DATA LISTING ->
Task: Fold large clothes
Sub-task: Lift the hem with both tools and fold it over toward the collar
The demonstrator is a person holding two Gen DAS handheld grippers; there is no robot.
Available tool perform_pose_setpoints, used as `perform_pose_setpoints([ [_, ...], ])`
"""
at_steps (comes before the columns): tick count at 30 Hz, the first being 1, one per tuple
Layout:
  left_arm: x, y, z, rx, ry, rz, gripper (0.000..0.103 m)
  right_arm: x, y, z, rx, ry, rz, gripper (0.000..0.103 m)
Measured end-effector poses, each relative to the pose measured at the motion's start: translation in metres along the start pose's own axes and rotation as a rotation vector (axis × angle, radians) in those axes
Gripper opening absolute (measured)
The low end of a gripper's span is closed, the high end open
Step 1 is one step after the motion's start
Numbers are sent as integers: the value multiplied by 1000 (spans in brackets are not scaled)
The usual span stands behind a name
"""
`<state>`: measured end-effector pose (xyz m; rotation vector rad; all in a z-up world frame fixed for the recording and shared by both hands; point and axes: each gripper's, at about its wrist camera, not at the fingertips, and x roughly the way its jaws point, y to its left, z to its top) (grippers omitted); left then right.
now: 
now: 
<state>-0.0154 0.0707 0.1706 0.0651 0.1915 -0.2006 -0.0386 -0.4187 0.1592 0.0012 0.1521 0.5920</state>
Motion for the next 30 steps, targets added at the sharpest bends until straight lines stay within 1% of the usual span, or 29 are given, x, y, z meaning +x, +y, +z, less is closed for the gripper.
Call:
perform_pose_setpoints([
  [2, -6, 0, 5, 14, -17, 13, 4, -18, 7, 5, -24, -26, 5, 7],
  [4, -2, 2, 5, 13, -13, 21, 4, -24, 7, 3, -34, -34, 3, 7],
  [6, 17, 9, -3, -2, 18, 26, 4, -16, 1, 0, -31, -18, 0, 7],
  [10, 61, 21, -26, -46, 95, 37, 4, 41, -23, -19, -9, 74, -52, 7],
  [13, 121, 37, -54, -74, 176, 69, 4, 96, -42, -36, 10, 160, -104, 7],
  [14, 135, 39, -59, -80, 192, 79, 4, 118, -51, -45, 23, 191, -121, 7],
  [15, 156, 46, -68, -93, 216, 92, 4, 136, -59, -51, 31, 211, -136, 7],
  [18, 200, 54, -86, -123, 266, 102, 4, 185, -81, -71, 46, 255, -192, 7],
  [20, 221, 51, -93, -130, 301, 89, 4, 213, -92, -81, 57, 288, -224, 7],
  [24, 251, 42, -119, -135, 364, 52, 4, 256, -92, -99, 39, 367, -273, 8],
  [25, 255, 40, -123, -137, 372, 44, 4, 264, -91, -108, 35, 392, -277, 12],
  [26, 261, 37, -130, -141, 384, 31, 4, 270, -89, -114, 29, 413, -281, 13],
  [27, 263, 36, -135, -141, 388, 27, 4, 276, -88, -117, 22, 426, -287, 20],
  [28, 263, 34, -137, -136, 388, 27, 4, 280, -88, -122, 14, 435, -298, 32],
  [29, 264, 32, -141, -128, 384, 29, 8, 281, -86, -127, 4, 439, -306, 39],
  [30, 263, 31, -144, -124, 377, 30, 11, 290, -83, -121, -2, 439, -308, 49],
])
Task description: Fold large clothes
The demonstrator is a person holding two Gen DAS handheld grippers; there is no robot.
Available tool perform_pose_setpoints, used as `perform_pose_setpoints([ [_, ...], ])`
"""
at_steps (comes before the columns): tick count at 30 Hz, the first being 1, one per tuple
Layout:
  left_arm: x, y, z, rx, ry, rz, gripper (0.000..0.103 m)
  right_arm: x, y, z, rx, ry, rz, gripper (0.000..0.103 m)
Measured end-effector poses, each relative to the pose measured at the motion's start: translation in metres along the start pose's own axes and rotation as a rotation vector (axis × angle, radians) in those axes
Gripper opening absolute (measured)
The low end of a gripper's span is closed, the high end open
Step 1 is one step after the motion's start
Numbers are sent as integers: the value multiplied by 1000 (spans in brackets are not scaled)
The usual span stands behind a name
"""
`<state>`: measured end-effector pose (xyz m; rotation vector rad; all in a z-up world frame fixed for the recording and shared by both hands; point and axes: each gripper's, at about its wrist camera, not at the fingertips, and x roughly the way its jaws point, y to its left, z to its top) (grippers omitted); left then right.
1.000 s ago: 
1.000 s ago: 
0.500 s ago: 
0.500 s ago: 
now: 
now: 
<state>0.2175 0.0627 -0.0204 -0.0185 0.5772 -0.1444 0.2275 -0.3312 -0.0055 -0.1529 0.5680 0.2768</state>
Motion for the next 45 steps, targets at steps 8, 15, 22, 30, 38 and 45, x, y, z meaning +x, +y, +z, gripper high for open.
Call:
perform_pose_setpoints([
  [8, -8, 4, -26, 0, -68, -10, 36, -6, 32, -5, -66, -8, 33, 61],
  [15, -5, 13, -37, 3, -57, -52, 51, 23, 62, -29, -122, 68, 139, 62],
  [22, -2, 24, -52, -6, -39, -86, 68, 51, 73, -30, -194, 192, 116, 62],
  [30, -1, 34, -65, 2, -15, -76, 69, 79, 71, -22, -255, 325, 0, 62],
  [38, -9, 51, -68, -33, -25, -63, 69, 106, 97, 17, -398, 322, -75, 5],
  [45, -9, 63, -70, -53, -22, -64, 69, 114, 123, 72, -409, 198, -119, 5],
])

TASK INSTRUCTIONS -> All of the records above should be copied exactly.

WORKED SOLUTION ->
Task: Fold large clothes
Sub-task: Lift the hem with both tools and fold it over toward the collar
The demonstrator is a person holding two Gen DAS handheld grippers; there is no robot.
Available tool perform_pose_setpoints, used as `perform_pose_setpoints([ [_, ...], ])`
"""
at_steps (comes before the columns): tick count at 30 Hz, the first being 1, one per tuple
Layout:
  left_arm: x, y, z, rx, ry, rz, gripper (0.000..0.103 m)
  right_arm: x, y, z, rx, ry, rz, gripper (0.000..0.103 m)
Measured end-effector poses, each relative to the pose measured at the motion's start: translation in metres along the start pose's own axes and rotation as a rotation vector (axis × angle, radians) in those axes
Gripper opening absolute (measured)
The low end of a gripper's span is closed, the high end open
Step 1 is one step after the motion's start
Numbers are sent as integers: the value multiplied by 1000 (spans in brackets are not scaled)
The usual span stands behind a name
"""
`<state>`: measured end-effector pose (xyz m; rotation vector rad; all in a z-up world frame fixed for the recording and shared by both hands; point and axes: each gripper's, at about its wrist camera, not at the fingertips, and x roughly the way its jaws point, y to its left, z to its top) (grippers omitted); left then right.
now: 
now: 
<state>-0.0154 0.0707 0.1706 0.0651 0.1915 -0.2006 -0.0386 -0.4187 0.1592 0.0012 0.1521 0.5920</state>
Motion for the next 30 steps, targets added at the sharpest bends until straight lines stay within 1% of the usual span, or 29 are given, x, y, z meaning +x, +y, +z, less is closed for the gripper.
Call:
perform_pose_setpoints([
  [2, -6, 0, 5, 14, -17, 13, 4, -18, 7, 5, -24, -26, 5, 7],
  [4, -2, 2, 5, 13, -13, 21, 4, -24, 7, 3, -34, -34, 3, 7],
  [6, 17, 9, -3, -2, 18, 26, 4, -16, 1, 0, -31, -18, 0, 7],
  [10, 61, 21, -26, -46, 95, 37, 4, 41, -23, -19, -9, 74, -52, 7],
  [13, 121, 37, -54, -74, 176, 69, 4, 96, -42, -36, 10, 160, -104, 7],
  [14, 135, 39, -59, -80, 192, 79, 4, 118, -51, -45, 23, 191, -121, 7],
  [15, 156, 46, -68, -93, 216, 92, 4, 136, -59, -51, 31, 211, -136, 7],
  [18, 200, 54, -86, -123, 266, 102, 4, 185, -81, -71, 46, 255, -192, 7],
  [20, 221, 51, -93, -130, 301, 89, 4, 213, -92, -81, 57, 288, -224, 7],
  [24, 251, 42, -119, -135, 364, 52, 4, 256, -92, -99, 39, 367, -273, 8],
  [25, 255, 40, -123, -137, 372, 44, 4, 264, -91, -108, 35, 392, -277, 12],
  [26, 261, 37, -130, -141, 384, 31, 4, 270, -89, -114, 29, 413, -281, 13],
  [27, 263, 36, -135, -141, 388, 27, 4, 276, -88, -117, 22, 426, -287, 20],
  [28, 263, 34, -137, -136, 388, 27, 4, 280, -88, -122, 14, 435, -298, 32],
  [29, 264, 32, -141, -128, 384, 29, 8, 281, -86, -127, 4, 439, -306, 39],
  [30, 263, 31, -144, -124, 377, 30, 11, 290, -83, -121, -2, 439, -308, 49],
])
Task description: Fold large clothes
The demonstrator is a person holding two Gen DAS handheld grippers; there is no robot.
Available tool perform_pose_setpoints, used as `perform_pose_setpoints([ [_, ...], ])`
"""
at_steps (comes before the columns): tick count at 30 Hz, the first being 1, one per tuple
Layout:
  left_arm: x, y, z, rx, ry, rz, gripper (0.000..0.103 m)
  right_arm: x, y, z, rx, ry, rz, gripper (0.000..0.103 m)
Measured end-effector poses, each relative to the pose measured at the motion's start: translation in metres along the start pose's own axes and rotation as a rotation vector (axis × angle, radians) in those axes
Gripper opening absolute (measured)
The low end of a gripper's span is closed, the high end open
Step 1 is one step after the motion's start
Numbers are sent as integers: the value multiplied by 1000 (spans in brackets are not scaled)
The usual span stands behind a name
"""
`<state>`: measured end-effector pose (xyz m; rotation vector rad; all in a z-up world frame fixed for the recording and shared by both hands; point and axes: each gripper's, at about its wrist camera, not at the fingertips, and x roughly the way its jaws point, y to its left, z to its top) (grippers omitted); left then right.
1.000 s ago: 
1.000 s ago: 
0.500 s ago: 
0.500 s ago: 
now: 
now: 
<state>0.2175 0.0627 -0.0204 -0.0185 0.5772 -0.1444 0.2275 -0.3312 -0.0055 -0.1529 0.5680 0.2768</state>
Motion for the next 45 steps, targets at steps 8, 15, 22, 30, 38 and 45, x, y, z meaning +x, +y, +z, gripper high for open.
Call:
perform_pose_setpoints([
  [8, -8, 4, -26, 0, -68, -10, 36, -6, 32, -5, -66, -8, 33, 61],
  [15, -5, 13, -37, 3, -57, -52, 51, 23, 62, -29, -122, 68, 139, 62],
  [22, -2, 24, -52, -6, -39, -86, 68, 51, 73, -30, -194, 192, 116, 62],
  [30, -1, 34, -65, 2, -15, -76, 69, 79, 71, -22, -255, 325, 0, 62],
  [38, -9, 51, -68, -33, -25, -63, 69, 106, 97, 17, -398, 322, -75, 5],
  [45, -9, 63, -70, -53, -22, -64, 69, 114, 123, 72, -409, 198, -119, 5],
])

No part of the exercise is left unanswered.